How to complete this task: Among the lines below, count those with "things". Give the total alone.

Available data:
※
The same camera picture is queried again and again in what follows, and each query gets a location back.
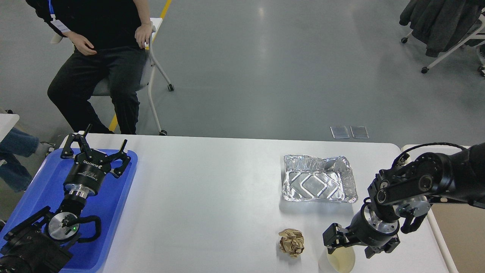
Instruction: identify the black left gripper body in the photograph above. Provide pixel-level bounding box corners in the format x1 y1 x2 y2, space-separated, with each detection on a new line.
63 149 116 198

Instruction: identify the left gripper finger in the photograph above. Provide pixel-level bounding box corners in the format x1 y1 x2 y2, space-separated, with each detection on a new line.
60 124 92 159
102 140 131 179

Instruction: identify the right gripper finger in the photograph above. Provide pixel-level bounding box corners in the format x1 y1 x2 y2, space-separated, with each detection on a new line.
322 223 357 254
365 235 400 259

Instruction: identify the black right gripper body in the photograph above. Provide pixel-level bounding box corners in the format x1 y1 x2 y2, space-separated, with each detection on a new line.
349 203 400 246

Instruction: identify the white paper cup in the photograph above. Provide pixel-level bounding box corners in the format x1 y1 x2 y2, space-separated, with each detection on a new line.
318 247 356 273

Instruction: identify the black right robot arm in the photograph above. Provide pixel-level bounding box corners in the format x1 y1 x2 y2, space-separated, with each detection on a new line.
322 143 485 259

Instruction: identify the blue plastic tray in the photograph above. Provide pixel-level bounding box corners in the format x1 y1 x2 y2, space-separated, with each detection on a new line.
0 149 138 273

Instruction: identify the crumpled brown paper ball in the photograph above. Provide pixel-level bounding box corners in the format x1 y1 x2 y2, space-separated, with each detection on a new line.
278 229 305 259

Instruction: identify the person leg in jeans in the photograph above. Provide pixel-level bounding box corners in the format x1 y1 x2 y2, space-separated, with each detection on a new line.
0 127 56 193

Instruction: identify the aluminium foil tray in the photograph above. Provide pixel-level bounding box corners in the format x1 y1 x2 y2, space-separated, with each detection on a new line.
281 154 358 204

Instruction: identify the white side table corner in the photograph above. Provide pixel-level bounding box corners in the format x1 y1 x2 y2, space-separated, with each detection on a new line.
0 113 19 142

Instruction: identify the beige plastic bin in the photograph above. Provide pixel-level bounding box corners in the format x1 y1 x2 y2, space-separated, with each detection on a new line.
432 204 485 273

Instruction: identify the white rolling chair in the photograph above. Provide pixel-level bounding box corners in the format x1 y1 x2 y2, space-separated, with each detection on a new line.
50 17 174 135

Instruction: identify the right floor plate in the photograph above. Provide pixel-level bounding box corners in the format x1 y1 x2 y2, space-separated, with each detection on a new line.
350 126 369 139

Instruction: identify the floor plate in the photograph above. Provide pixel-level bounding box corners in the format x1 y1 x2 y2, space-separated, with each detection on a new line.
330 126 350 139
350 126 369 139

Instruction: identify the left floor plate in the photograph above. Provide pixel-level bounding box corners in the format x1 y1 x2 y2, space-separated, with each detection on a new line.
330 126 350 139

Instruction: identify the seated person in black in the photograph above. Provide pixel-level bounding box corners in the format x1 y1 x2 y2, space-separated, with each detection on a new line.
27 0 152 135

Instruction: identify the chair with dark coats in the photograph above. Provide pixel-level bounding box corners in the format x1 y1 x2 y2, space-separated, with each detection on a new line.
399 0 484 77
※
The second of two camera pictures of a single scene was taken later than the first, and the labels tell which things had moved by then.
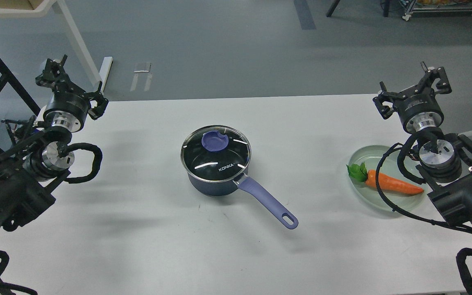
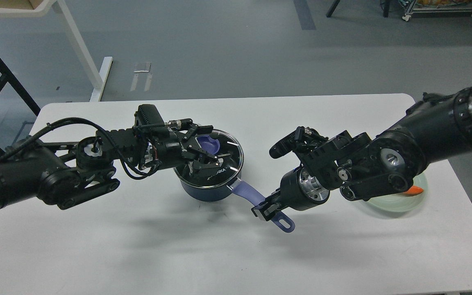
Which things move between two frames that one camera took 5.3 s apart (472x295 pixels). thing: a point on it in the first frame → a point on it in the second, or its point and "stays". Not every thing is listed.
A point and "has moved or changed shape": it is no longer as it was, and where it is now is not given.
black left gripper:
※
Answer below: 2